__Assigned task__:
Everything from the first line of the data below through the line that contains "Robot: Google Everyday" should be written out exactly, please, and nothing more; the pictures stay out.
:: The data
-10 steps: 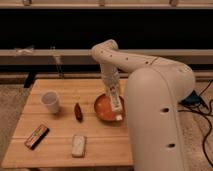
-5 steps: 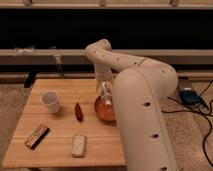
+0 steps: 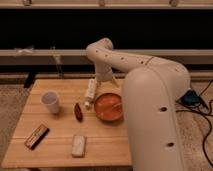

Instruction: Place the bottle in the ceramic bowl

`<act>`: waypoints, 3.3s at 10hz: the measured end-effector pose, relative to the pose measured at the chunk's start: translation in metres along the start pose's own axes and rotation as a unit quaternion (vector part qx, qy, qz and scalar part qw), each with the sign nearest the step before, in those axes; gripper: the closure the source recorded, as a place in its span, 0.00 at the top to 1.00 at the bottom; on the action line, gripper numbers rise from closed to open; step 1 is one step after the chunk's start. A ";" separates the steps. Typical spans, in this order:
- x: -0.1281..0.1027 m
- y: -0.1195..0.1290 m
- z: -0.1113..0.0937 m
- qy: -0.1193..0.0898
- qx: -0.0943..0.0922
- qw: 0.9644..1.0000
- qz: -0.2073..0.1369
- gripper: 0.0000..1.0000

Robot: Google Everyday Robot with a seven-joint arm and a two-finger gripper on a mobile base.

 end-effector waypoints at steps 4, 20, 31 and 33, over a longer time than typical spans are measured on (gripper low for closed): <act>-0.012 -0.013 -0.017 0.046 0.015 0.999 0.017 0.80; 0.095 -0.117 0.040 0.043 0.084 0.995 0.044 0.80; 0.116 -0.162 0.091 0.013 0.054 0.998 0.031 0.50; 0.115 -0.165 0.094 0.009 0.052 0.998 0.025 0.29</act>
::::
__Answer to the problem__:
-10 steps: 
-5 steps: 
+0 steps: 

Instruction: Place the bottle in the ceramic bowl

`<act>`: waypoints, 3.3s at 10hz: the measured end-effector pose, relative to the pose measured at the chunk's start: translation in metres along the start pose's own axes and rotation as a unit quaternion (vector part qx, qy, qz and scalar part qw), each with the sign nearest the step before, in those axes; gripper: the closure the source recorded, as a place in its span, 0.00 at the top to 1.00 at the bottom; on the action line, gripper numbers rise from closed to open; step 1 is one step after the chunk's start. A ";" separates the steps. Typical spans, in this order:
- x: -0.1281..0.1027 m
- y: -0.1195..0.1290 m
- z: -0.1113..0.0937 m
- qy: -0.1193..0.0898
- qx: -0.0943..0.0922
- qw: 0.9644..1.0000
- qz: -0.2073..0.1369
- gripper: 0.0000..1.0000

Robot: Google Everyday Robot with a seven-joint arm and a two-finger gripper on a mobile base.

Nothing more remains in this exercise.